* [What you are asked to do]:
Locate the line that contains "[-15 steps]". Print it and each following line through the end of the listing, verbatim, and nothing more.

* [Task data]:

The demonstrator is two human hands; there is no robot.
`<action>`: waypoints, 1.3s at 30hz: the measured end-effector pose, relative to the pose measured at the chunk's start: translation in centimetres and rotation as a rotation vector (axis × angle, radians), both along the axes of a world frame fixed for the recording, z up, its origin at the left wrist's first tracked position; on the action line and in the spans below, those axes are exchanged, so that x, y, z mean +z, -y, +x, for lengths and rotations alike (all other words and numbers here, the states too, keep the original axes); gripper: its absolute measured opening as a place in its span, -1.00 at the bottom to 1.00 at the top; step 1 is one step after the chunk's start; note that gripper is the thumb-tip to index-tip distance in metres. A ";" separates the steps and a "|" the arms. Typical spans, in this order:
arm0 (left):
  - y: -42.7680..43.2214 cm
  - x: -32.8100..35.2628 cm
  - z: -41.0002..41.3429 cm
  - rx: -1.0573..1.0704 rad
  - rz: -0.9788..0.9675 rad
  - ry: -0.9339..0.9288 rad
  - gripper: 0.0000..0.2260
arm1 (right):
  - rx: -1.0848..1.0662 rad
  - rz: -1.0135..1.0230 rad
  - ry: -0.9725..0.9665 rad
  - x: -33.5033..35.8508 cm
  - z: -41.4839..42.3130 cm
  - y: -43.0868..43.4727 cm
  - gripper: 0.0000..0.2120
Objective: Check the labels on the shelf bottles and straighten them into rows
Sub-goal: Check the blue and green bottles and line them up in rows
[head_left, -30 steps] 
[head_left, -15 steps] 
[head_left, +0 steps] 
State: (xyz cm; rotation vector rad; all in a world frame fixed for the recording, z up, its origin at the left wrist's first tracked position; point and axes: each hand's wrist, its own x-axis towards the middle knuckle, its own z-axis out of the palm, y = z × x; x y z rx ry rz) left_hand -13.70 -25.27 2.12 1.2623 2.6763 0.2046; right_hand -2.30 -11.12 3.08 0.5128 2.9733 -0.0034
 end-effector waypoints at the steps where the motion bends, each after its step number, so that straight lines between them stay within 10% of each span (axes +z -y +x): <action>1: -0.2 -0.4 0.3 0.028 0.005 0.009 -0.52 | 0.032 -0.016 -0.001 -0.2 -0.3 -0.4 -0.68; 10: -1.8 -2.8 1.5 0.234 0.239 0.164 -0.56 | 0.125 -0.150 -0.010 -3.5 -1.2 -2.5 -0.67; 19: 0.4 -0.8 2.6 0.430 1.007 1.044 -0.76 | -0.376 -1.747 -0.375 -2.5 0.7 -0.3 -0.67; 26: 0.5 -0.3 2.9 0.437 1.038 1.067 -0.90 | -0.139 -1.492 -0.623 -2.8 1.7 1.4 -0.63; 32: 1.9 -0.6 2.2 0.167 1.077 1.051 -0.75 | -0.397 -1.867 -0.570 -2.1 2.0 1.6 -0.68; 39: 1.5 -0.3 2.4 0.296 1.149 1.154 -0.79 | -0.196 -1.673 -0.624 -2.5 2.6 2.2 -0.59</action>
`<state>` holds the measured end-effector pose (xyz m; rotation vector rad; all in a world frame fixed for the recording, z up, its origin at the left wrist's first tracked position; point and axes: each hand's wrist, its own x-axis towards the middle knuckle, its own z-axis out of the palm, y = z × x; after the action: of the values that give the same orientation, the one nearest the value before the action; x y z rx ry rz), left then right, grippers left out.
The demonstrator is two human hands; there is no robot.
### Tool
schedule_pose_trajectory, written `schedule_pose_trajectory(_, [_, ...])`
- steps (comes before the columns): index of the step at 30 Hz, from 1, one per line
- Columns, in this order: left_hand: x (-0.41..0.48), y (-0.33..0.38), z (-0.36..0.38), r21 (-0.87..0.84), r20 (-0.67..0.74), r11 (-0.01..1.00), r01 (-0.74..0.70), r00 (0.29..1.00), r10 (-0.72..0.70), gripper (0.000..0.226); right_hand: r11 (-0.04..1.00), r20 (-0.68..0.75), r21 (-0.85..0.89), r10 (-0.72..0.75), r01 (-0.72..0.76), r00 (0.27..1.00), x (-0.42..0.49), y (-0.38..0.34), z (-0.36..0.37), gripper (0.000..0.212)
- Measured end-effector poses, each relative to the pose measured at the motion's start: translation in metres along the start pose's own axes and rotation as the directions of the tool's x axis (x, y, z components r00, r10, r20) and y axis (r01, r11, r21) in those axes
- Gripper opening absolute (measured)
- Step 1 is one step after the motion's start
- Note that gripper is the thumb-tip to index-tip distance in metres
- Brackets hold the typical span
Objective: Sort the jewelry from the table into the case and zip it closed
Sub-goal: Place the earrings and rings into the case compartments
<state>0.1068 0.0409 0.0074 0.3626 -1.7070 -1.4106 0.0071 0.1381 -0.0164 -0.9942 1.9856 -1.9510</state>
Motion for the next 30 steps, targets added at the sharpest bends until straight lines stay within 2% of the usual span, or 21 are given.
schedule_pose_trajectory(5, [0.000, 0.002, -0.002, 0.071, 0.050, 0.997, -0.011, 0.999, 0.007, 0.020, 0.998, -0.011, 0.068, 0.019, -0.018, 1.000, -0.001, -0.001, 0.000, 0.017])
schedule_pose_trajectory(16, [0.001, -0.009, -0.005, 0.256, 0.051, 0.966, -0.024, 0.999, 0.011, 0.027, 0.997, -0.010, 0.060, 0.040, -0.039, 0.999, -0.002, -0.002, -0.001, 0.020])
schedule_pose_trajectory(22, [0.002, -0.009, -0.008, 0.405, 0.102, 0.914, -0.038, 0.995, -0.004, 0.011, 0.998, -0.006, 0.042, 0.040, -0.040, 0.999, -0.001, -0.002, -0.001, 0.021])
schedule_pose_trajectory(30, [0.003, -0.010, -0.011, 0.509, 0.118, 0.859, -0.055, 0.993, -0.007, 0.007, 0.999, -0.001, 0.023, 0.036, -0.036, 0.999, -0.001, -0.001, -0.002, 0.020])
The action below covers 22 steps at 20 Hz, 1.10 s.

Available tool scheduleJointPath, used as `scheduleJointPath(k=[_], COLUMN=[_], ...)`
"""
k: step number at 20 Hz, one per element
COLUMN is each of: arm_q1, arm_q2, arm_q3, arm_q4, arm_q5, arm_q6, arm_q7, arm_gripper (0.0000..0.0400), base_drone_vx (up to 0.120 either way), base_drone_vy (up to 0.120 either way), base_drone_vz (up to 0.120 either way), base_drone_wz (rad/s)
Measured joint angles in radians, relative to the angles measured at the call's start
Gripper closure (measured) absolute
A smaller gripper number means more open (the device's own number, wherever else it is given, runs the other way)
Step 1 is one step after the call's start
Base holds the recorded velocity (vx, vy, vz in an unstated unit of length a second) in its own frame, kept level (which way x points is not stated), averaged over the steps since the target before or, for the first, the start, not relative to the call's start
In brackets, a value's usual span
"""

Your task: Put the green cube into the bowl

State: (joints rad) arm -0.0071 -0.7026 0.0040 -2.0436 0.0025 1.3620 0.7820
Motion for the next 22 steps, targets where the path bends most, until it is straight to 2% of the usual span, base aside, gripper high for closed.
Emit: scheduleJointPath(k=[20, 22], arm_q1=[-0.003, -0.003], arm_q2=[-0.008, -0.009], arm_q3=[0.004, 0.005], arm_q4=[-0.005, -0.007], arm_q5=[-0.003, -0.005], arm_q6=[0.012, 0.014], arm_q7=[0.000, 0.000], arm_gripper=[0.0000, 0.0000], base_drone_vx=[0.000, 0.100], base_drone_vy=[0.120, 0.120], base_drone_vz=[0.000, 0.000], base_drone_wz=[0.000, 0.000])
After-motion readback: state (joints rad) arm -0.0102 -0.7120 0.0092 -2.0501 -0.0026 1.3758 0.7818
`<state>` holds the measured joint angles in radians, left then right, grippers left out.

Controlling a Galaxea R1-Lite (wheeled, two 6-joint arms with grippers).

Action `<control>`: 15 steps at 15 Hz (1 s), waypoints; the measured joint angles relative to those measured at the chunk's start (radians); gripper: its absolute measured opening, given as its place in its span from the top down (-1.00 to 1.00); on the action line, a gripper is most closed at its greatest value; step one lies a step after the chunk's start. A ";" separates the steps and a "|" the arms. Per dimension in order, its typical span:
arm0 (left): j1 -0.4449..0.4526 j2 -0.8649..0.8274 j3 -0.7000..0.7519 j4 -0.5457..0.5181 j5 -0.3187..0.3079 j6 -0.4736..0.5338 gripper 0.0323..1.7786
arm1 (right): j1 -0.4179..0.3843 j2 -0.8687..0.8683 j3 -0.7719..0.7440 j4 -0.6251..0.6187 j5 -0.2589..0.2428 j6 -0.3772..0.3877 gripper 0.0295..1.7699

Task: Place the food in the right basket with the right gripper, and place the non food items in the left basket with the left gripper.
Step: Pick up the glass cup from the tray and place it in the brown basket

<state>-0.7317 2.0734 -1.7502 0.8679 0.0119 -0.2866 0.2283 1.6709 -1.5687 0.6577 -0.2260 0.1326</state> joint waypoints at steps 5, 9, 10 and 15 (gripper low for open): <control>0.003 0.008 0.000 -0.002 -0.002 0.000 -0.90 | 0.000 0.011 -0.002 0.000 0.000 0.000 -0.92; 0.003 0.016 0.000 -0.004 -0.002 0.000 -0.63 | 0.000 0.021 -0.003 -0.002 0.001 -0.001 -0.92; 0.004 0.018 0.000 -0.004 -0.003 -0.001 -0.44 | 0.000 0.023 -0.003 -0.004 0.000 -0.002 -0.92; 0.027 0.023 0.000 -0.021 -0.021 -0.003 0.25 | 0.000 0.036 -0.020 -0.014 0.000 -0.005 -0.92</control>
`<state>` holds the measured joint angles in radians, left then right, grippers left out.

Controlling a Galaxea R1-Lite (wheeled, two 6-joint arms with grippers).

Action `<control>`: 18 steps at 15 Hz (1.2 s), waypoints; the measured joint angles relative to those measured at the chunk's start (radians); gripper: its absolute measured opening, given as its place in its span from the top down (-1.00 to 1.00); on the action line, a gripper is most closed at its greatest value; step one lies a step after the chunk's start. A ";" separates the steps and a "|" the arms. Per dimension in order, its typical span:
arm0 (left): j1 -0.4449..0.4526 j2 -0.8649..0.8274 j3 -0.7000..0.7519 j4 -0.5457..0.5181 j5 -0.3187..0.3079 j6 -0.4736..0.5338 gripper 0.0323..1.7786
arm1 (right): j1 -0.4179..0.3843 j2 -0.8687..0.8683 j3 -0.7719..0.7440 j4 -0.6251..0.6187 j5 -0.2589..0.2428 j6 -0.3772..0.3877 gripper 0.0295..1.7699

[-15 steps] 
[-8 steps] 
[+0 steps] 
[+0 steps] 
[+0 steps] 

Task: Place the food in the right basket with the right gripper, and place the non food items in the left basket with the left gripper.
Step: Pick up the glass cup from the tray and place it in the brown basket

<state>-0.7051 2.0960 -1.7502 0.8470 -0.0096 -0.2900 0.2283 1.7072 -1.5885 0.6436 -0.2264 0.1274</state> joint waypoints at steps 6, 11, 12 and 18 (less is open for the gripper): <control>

* [Solution for this exercise]:
[-15 steps] 
[-8 steps] 
[+0 steps] 
[+0 steps] 
[+0 steps] 

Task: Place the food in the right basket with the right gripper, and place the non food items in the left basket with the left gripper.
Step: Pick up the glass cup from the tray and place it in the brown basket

<state>-0.7051 2.0960 -1.7502 0.8470 -0.0096 -0.2900 0.2283 1.7072 -1.5885 0.6436 -0.2264 0.1274</state> joint waypoints at steps 6, 11, 12 and 18 (less is open for the gripper): <control>

This concludes the answer.